▶ [REQUIREMENT]
Out of the entries that follow, copy each line containing "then".

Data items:
▼

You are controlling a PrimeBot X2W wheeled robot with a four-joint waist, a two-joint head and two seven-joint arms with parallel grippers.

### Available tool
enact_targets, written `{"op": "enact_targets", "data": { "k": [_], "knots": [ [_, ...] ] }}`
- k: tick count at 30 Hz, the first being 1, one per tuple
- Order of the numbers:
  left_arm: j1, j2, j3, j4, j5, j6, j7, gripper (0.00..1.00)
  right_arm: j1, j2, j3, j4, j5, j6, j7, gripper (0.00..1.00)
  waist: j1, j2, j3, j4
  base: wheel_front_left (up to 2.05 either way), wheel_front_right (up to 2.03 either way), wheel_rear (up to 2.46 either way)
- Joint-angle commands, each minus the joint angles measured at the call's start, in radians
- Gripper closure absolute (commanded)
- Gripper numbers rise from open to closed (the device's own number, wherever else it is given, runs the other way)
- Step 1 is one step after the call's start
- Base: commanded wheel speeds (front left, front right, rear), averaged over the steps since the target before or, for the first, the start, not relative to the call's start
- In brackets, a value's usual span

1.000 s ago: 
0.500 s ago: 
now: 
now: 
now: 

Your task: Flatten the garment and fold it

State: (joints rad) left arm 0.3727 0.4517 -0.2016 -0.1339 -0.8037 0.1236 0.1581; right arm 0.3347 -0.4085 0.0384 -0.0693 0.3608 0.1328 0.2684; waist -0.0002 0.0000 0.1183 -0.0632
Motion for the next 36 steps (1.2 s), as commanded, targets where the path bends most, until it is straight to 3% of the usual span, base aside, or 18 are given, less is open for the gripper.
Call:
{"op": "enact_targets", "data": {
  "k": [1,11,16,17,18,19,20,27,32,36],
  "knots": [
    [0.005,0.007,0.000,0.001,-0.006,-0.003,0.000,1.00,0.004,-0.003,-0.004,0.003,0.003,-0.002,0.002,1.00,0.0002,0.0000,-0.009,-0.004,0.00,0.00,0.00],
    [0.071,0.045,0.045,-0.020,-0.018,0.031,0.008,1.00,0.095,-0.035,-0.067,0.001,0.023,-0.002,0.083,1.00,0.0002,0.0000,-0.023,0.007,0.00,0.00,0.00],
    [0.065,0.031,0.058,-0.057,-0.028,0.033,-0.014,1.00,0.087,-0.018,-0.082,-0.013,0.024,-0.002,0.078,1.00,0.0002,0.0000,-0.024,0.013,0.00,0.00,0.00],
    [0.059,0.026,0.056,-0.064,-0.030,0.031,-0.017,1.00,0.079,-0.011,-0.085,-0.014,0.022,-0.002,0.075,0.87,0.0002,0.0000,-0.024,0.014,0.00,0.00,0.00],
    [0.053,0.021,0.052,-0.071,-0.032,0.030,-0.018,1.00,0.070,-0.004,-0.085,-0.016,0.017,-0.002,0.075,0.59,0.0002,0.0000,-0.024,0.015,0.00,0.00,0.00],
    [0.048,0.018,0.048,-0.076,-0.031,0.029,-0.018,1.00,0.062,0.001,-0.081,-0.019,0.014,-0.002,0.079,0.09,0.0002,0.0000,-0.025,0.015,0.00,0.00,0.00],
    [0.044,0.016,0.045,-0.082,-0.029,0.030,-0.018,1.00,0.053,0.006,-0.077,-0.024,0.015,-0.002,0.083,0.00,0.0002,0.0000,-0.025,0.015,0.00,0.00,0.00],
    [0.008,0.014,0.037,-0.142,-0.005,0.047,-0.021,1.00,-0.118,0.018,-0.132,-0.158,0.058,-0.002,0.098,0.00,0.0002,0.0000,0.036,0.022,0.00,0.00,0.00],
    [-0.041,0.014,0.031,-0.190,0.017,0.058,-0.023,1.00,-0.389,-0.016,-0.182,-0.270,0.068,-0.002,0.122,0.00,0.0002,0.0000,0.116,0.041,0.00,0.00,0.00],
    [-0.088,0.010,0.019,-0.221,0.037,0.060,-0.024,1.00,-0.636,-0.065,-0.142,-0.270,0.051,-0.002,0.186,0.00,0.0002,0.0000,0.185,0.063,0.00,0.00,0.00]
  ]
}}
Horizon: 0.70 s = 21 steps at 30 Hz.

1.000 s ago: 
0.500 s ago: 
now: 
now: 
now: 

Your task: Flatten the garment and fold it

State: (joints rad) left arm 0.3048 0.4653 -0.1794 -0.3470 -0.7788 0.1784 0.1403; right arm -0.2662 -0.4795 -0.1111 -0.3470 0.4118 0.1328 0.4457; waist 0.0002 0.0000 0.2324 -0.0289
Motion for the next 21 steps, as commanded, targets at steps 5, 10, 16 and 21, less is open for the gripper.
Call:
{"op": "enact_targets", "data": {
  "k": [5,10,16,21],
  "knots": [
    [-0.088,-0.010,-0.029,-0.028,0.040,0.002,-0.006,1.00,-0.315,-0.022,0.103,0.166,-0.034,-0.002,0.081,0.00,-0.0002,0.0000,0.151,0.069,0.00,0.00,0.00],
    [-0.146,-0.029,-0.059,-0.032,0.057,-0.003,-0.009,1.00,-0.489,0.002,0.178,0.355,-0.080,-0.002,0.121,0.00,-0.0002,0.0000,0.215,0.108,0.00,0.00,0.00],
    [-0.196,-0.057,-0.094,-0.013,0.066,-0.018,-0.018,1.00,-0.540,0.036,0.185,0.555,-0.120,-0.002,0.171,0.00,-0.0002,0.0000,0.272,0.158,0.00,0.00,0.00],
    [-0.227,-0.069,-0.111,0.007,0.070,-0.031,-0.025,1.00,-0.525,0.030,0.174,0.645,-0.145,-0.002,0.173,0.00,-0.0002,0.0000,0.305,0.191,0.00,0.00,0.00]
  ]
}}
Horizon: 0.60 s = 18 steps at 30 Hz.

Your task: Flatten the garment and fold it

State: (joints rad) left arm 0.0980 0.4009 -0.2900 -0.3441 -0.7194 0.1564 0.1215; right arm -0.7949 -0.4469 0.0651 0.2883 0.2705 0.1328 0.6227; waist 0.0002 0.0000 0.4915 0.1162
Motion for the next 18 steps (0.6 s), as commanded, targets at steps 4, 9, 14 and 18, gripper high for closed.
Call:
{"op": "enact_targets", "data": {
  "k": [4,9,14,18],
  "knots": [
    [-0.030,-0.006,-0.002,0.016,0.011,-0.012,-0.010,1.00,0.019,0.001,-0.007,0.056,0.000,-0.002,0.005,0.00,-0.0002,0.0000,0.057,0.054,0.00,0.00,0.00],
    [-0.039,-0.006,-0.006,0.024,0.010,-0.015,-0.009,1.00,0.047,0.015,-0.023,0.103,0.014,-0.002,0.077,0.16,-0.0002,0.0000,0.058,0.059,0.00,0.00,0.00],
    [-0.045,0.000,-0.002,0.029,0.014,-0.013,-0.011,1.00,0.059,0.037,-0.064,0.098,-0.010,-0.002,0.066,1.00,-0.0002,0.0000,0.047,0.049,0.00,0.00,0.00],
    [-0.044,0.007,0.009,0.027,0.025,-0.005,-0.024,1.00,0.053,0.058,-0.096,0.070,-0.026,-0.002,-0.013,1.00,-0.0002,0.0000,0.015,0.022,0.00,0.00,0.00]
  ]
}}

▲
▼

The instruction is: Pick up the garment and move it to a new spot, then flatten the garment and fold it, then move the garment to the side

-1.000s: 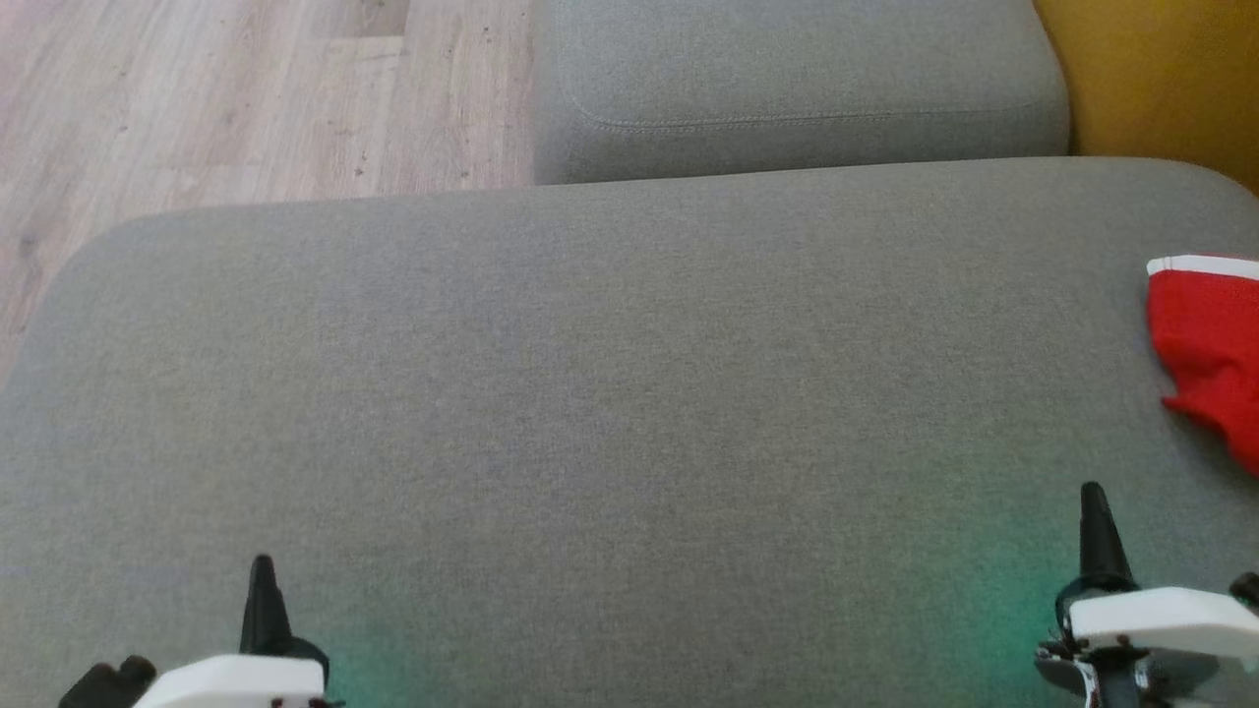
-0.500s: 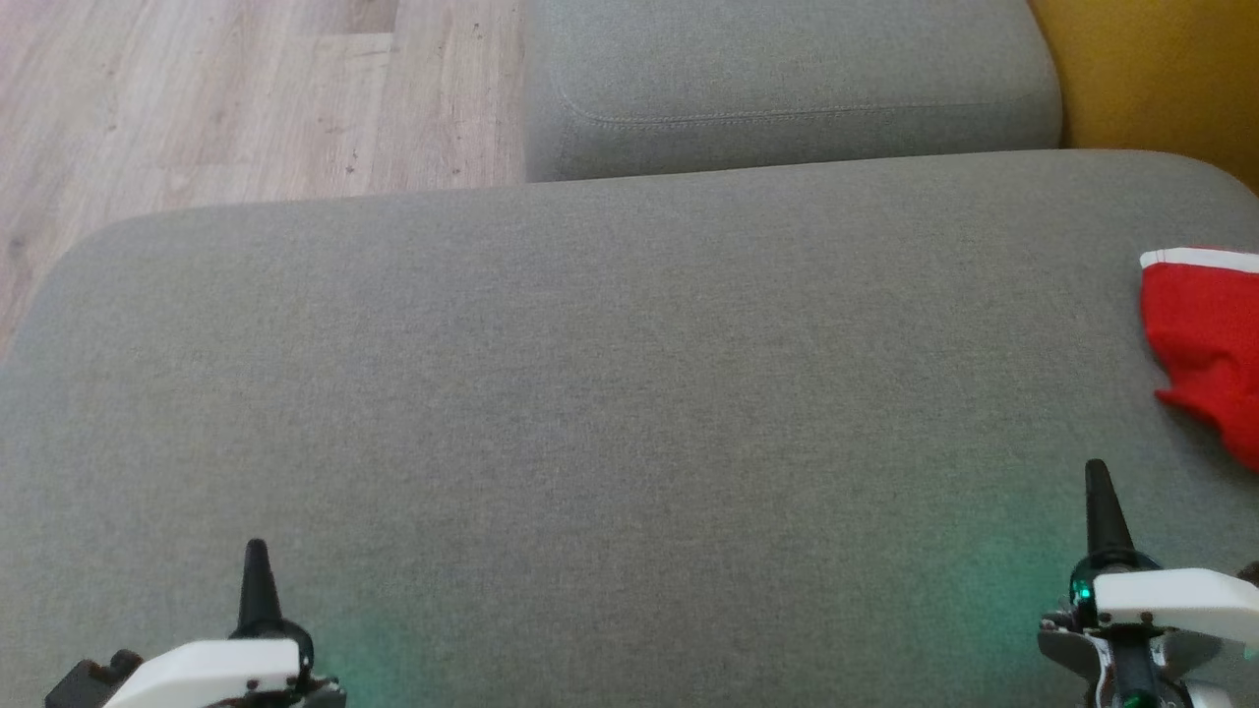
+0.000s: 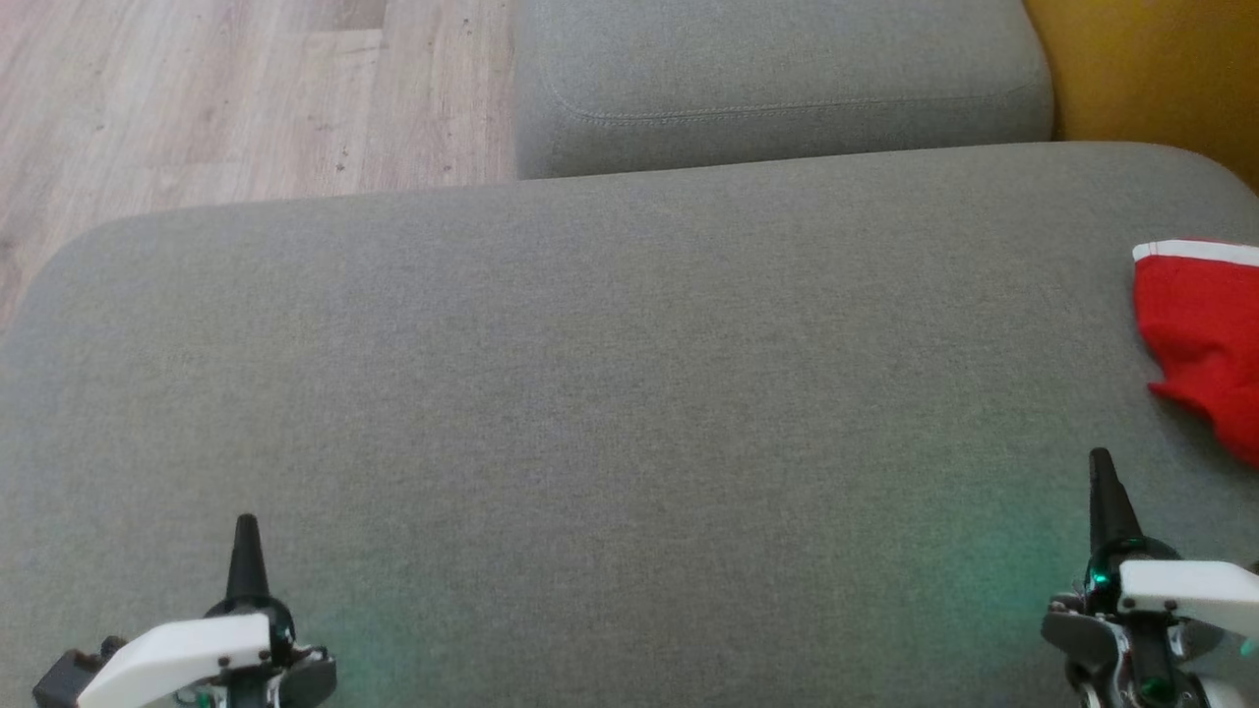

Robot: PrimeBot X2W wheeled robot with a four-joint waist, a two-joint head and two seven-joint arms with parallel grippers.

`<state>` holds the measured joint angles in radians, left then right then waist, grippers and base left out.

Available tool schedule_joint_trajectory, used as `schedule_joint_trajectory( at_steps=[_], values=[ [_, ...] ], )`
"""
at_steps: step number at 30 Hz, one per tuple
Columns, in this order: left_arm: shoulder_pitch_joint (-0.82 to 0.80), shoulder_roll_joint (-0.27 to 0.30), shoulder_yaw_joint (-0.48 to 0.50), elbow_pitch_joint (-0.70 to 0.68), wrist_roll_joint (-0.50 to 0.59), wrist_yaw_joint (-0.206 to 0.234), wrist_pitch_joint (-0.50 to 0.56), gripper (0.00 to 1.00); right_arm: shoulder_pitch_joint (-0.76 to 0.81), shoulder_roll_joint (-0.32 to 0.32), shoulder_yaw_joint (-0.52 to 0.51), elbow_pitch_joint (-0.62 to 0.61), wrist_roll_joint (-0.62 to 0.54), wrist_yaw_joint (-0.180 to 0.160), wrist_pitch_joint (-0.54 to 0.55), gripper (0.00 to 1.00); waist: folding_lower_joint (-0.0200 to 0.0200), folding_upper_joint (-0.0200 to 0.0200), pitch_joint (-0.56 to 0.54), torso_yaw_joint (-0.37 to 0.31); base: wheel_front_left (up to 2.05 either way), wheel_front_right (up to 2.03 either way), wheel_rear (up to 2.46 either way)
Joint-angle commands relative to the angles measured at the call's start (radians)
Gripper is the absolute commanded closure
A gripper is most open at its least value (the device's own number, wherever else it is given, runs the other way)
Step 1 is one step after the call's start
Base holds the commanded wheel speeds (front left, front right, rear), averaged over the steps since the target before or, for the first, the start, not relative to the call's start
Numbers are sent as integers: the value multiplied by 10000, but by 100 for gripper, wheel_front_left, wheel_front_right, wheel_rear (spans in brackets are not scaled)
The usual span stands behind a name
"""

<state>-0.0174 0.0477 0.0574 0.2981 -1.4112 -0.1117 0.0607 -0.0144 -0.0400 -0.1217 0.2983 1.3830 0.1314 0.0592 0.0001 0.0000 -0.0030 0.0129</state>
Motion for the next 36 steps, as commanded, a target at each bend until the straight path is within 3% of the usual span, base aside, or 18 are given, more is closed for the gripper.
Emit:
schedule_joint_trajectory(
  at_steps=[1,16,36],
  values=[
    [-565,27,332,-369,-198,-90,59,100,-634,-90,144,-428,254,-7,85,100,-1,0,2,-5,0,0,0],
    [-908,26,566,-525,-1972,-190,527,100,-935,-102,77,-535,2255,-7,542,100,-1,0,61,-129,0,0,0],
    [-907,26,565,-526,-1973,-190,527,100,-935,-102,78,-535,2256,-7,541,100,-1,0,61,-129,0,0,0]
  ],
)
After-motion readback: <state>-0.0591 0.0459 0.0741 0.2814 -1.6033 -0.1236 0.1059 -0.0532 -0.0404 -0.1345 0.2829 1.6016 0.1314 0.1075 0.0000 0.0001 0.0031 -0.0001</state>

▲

▶ [WORKED SOLUTION]
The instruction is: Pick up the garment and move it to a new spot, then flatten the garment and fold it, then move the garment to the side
`<state>` holds the measured joint angles in radians, left then right then waist, grippers and base left out.

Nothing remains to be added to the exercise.